Aun cuando por diferentes circunstancias no asistí a ninguna de ambas celebraciones, los recuerdos que suscitaron en mí reanimaron viejas emociones, la mayoría revividas entre risas y sonrisas.

Como a lo que me he dedicado ha sido a escribir, he podido capturar aquí y allá algo de todo esto, de modo que lo he tenido más que presente, por buena fortuna, porque de esta manera mis amigas y amigos de entonces, sin saberlo, nunca han dejado de acompañarme, a pesar de que salvo a uno o dos de ellos no los he vuelto a ver y ya han pasado largas décadas. Sé que nos reconoceríamos, y supongo que el intercambio de recuerdos que haríamos, coincidieran o no los de unos con los de los otros, sin duda nos agitarían a todos más entre risas que entre lágrimas.

Estos encuentros en los que se entrelazarían mis recuerdos y mis falsos recuerdos con los de mis interlocutores más bien me inquietan, y de ahí que no decida si prefiero quedarme con los míos, seguir dándoles vueltas a mi manera, aun cuando la risa ceda y sean las lágrimas las que ocupen su lugar. Habría cuestionamientos, que resultarían fuera de lugar y sobre todo fuera de tiempo, reelaboraciones y rectificaciones, tachaduras y sustituciones, como si el pasado fuera un borrador y el recuerdo nada sino una nueva versión de interminables versiones, todas inútiles.

Querida Graciela, Querido Gerardo, cómo agradecerles que me hayan incluido en sus listas, cómo disculparme por no haber podido atender sus invitaciones. Detallar las circunstancias particulares, o sintetizarlas, generalizarlas con las cinco palabras que las contienen y que las justifican.

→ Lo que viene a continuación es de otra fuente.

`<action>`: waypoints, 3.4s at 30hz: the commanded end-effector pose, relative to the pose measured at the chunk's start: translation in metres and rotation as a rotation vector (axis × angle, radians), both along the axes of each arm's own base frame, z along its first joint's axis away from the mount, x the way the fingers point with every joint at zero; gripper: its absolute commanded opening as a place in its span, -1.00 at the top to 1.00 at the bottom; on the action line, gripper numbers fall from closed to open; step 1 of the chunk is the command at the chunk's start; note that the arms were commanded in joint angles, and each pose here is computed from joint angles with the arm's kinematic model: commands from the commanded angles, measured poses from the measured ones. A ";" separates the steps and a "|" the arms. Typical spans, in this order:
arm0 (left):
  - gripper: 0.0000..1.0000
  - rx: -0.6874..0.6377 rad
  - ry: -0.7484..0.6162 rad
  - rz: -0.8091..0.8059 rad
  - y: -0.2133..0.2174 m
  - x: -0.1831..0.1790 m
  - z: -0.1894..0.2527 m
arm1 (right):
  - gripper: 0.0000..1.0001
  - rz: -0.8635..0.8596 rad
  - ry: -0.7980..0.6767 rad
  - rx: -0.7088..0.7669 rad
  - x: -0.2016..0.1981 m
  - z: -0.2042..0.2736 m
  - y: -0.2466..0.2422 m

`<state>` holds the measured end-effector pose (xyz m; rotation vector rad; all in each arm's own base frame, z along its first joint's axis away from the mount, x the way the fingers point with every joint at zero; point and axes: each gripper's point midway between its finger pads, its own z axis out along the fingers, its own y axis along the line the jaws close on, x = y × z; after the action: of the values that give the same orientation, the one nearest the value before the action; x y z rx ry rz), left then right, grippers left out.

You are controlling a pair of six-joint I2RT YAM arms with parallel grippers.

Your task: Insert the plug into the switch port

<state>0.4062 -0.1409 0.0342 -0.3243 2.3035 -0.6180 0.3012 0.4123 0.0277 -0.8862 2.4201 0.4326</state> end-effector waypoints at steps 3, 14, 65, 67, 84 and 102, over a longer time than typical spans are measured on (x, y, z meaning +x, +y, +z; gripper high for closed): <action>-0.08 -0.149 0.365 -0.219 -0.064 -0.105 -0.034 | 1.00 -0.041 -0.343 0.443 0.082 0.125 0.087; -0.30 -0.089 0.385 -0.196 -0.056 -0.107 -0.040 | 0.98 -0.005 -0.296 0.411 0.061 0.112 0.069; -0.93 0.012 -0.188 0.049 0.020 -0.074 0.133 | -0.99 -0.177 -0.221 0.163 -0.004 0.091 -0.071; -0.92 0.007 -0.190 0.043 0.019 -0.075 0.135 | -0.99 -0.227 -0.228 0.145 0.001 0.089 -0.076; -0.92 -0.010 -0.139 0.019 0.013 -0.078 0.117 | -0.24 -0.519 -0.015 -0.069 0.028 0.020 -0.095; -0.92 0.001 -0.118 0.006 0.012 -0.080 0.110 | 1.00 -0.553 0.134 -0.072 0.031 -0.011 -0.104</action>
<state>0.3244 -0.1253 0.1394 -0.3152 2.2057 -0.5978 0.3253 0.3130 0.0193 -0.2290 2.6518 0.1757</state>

Se me atravesó la vida, les diría, se me atravesó la realidad que, si acaba con algo, ciertamente es con los sueños. Despiertas y te encuentras con que los planes que anotaste la víspera para seguirlos paso a paso el día de hoy, se han topado con obstáculos que te paralizan y amenazan con impedirte dar ninguno de los pasos, ni los previstos ni los imprevistos, que te tienen atado de pies. Si quieres desatarte y seguir adelante, tienes que adaptarte a los planes que te impuso la noche, el azar o, sencillamente, la realidad, una vez más.

De entonces acá Graciela se ha convertido en la directora del Museo Arte Contemporáneo de la Universidad Nacional. De la niña que fue, a maestra en museografía. Por buena fortuna, sin embargo, en el trato, en especial con las integrantes de la generación a la que pertenece del Instituto Asunción, ha conservado la soltura y la familiaridad. Los breves y graciosos comentarios con los que nos recordaba la fecha de la comida, las pintorescas indicaciones para facilitarnos dar con la dirección de su casa, la encantadora conminación a que le confirmáramos nuestra asistencia, pues debíamos caber todas en sus mesas y éramos muchas. El lenguaje, suelto, gracioso, carente de miramientos. Me ha prometido mandarme algunas fotografías de la valiente reunión que organizó, y no sé cómo pedirle que de una vez me escribiera una crónica con sus palabras.

Salvo por la invitación por correo que me mandó, de Gerardo no he vuelto a tener noticias desde 1968, cuando acabamos la preparatoria y dejamos de tomar juntos el trolebús en la avenida Revolución, frente al colegio, que nos dejaba en Las Palmeras, la parada que nos quedaba más cerca a los dos, vecinos en la colonia Chimalistac. Lo recordé por escrito cuando escribí sobre uno de los libros de Francisco Rebolledo. Eran amigos inseparables. Me encantaría encontrármelos de casualidad, aunque la emoción me nublara los ojos.